Indirect and Other Taxes Measures
The Employment Investment Incentive Scheme is being extended for a further 3 years. The requirement to have spent 30% of the investment funds before relief can be claimed will be removed. The scheme will also be made available to a wider range of investment funds. The rules regarding the redemption of their capital by investors will also be relaxed. Details will be included in the Finance Bill.
The 9% VAT rate for the hospitality sector will continue until the end of August 2022.
The farmers’ flat rate addition is reduced from 5.6% to 5.5% for 2022.
20c is added to the price of a packet of 20 cigarettes.
Rates for vehicles in emissions bands 1-8 remain the same;
There is a 1% increase for bands 9-12;
There is a 2% increase for bands 13-15;
There is a 4% increase for the remaining bands – 16-20.

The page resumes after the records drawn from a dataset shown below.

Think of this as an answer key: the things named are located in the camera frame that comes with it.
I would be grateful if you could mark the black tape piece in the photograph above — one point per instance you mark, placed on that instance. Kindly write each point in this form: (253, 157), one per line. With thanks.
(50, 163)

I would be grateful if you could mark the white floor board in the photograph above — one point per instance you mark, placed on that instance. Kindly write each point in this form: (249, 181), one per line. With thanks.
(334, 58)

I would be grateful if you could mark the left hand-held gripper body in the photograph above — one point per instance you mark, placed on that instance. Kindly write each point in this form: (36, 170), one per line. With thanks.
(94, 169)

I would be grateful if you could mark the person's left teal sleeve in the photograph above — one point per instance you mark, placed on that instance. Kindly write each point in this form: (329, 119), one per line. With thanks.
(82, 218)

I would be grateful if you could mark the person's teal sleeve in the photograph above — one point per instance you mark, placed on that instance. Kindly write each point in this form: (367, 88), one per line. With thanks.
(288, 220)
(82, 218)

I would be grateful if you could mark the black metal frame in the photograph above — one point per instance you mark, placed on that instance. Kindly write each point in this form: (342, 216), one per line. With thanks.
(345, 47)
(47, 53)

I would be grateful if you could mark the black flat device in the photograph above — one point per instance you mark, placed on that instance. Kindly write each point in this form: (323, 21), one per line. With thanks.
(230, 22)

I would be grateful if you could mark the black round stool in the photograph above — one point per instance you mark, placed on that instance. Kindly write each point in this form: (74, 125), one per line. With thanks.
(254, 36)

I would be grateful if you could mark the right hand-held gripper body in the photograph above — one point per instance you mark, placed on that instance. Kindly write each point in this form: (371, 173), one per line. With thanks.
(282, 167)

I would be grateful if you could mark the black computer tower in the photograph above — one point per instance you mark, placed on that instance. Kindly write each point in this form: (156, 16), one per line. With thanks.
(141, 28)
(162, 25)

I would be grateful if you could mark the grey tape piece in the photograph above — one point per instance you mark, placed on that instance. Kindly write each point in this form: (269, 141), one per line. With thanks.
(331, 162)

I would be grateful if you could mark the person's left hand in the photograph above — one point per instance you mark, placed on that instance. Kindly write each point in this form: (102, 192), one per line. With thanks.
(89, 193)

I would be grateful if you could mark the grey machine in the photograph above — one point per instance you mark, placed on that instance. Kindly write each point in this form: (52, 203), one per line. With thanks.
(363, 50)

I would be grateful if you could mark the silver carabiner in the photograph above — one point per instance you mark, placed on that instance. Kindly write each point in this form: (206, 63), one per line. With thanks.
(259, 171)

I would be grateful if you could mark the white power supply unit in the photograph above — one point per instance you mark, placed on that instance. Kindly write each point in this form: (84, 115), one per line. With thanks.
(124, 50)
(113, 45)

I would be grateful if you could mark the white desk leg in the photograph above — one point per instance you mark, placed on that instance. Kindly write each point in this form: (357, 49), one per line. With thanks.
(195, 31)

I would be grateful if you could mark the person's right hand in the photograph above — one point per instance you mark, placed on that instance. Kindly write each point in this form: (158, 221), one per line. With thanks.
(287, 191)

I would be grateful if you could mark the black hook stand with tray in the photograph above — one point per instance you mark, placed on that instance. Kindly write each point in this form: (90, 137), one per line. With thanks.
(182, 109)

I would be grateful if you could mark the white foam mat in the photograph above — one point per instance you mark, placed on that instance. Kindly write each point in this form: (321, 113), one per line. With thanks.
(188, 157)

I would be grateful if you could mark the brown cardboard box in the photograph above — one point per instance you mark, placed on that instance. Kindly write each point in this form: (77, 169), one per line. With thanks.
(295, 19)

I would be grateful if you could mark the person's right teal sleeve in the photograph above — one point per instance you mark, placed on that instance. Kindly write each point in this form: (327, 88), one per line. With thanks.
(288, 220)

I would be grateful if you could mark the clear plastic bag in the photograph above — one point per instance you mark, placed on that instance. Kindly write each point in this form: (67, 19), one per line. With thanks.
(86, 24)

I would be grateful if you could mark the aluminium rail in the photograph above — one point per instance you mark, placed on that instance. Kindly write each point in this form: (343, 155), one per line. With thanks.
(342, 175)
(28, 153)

- Electric vehicles – BIK exemption
The exemption is extended to 2025. It applies to battery vehicles. For the purpose of calculating BIK the exempt original market value will be reduced by a threshold figure from 2023. This will be tapered downwards as follows: 2023 – €35,000; 2024 – €20,000; 2025 – €10,000.
- Employers PRSI
The weekly income threshold for the higher rate of 11.05% is increased from €398 to €410 from 1 January 2022.
- Stock relief
The 25% relief for farmers is extended for a further 3 years.
The 100% relief for young, trained farmers is extended for another year as is the 50% relief for farmers in farm partnerships.
- Stamp duty relief for young, trained farmers
This full relief is extended for a further year.
- Zoned land tax
This tax will be introduced in the Finance Act 2021. The rate will be 3% of the market value of the land. There will be a 2-year lead-in time for land zoned before January 2022 and 3 years for land zoned from January 2022. This will replace the vacant site levy.